Secondary Mitral Regurgitation Flashcards
Pathophysiology of Chronic Secondary MR
In chronic secondary MR, the mitral valve leaflets and
chords usually are normal or minimally thickened. Instead,
MR is associated with severe LV dysfunction
caused by CAD (ischemic chronic secondary MR) or idiopathic
myocardial disease (nonischemic chronic secondary
MR).
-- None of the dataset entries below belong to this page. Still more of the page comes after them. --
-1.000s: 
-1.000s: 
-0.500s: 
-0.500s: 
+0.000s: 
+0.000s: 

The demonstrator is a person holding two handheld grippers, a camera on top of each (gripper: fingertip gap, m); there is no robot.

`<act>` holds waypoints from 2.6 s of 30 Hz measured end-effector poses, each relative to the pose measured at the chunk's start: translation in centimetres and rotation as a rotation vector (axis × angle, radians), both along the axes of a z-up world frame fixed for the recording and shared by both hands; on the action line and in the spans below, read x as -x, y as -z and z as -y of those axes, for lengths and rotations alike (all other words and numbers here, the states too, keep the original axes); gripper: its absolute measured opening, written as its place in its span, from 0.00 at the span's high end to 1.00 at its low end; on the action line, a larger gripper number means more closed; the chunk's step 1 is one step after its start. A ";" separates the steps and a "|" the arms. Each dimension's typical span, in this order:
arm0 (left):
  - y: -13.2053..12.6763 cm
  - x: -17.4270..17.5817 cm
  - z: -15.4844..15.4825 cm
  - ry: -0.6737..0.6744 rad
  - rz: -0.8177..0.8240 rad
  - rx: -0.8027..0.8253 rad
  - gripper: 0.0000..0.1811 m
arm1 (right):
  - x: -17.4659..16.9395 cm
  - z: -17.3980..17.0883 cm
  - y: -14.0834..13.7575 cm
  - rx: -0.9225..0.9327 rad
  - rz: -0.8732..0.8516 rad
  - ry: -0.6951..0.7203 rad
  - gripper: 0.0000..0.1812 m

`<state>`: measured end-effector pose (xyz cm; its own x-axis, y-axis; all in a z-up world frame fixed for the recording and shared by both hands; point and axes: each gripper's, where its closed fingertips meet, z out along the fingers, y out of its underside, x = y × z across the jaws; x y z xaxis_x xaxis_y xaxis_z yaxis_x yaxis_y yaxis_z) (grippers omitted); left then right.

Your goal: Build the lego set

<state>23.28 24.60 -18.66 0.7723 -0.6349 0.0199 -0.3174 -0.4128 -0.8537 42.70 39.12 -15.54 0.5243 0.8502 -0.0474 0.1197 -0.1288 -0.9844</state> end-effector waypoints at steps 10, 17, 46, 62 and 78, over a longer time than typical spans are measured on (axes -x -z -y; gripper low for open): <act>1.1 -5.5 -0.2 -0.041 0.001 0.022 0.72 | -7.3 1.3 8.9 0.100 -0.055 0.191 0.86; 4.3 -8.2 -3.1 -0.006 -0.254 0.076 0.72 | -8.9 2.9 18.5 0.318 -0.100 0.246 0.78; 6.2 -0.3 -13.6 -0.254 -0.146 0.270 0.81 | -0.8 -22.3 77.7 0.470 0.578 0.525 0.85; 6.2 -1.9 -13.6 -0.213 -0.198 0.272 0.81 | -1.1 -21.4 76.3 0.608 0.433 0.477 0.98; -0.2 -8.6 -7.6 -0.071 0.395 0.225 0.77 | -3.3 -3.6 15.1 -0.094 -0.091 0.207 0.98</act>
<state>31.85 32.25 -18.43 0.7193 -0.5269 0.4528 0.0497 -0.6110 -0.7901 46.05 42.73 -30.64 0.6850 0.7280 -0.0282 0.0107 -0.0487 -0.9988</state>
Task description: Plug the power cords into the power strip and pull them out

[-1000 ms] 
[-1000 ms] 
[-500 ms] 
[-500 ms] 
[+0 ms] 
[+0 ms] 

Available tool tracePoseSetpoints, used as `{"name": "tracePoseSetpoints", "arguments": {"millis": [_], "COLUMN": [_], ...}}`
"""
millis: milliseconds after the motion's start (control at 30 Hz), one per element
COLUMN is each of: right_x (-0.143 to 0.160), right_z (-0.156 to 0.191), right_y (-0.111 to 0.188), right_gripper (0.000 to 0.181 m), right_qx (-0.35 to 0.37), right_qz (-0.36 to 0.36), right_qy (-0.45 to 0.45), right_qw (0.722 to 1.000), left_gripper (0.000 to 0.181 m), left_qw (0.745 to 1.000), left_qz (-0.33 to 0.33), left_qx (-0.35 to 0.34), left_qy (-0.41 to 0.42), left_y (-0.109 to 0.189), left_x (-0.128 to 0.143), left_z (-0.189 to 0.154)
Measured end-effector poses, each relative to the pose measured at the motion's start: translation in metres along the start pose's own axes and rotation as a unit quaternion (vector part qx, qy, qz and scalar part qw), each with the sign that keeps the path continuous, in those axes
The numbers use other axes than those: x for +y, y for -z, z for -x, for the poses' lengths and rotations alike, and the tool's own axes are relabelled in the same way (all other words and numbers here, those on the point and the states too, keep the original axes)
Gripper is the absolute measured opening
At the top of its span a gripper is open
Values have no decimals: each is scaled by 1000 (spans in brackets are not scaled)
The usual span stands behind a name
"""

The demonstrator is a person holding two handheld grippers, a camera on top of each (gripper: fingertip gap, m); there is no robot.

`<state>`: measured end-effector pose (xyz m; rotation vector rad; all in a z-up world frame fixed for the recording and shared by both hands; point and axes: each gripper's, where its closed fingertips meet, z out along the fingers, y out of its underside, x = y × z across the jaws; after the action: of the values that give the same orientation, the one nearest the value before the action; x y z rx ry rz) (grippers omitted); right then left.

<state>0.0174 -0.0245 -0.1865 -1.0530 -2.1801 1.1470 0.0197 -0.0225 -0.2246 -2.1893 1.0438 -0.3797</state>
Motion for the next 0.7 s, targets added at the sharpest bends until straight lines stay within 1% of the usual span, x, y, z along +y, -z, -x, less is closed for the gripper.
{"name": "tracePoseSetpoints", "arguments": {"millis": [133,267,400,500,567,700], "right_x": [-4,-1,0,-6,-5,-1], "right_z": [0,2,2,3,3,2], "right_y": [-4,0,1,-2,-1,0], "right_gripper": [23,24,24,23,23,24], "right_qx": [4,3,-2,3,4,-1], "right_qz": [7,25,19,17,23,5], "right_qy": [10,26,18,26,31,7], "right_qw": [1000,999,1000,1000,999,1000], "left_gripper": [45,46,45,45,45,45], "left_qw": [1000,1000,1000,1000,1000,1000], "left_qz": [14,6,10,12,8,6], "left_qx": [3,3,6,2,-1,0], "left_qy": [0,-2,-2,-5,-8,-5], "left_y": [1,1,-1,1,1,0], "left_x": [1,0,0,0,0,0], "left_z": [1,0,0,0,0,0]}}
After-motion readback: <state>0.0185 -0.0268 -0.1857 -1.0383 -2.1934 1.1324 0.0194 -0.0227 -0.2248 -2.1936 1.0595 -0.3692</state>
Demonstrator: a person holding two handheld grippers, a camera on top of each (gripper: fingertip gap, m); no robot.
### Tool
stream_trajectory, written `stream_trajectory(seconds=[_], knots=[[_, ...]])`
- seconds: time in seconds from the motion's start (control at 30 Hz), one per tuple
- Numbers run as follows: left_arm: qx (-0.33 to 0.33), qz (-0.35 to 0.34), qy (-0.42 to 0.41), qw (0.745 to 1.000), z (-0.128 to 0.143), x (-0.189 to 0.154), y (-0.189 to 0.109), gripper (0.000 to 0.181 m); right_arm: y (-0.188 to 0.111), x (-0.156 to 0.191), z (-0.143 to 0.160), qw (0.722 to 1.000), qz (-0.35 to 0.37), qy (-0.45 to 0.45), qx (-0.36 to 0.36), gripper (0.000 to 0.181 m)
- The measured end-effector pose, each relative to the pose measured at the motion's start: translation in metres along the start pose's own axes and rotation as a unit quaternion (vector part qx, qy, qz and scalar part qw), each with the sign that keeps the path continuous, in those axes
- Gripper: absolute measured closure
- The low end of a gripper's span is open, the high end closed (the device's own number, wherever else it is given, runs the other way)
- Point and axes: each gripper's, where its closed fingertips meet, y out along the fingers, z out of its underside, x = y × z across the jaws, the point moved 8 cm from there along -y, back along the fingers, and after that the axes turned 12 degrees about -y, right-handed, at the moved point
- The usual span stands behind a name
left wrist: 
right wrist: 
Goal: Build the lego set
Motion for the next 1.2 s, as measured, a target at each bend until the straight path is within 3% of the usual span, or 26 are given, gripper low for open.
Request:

The abnormal and dilated LV causes papillary
muscle displacement, which in turn results in leaflet
tethering with associated annular dilation that prevents
adequate leaflet coaptation.
Severe Secondary MR Hemodynamics
ERO ≥0.40 cm2
Regurgitant volume ≥60 mL
Regurgitant fraction ≥50%
Recommendations for Intervention for Secondary MR Using TEER
chronic severe secondary MR related to LV systolic dysfunction (LVEF <50%) who have persistent symptoms (NYHA class II, III, or IV) while on optimal GDMT for HF (Stage D), TEER is reasonable in patients with:
1. appropriate anatomy as defined on TEE
2. LVEF between 20% and 50%,
3. LVESD ≤70mm
4. pulmonary artery systolic pressure ≤70 mm Hg.
Recommendations for Surgical Intervention for Secondary MR
- In patients with severe secondary MR (Stages C and D), mitral valve surgery is reasonable when CABG is undertaken for the treatment of myocardial ischemia.
- In patients with chronic severe secondary MR from atrial annular dilation with preserved LV systolic function (LVEF ≥50%) who have severe persistent symptoms (NYHA class III or IV) despite therapy for HF and therapy for associated AF or other comorbidities (Stage D)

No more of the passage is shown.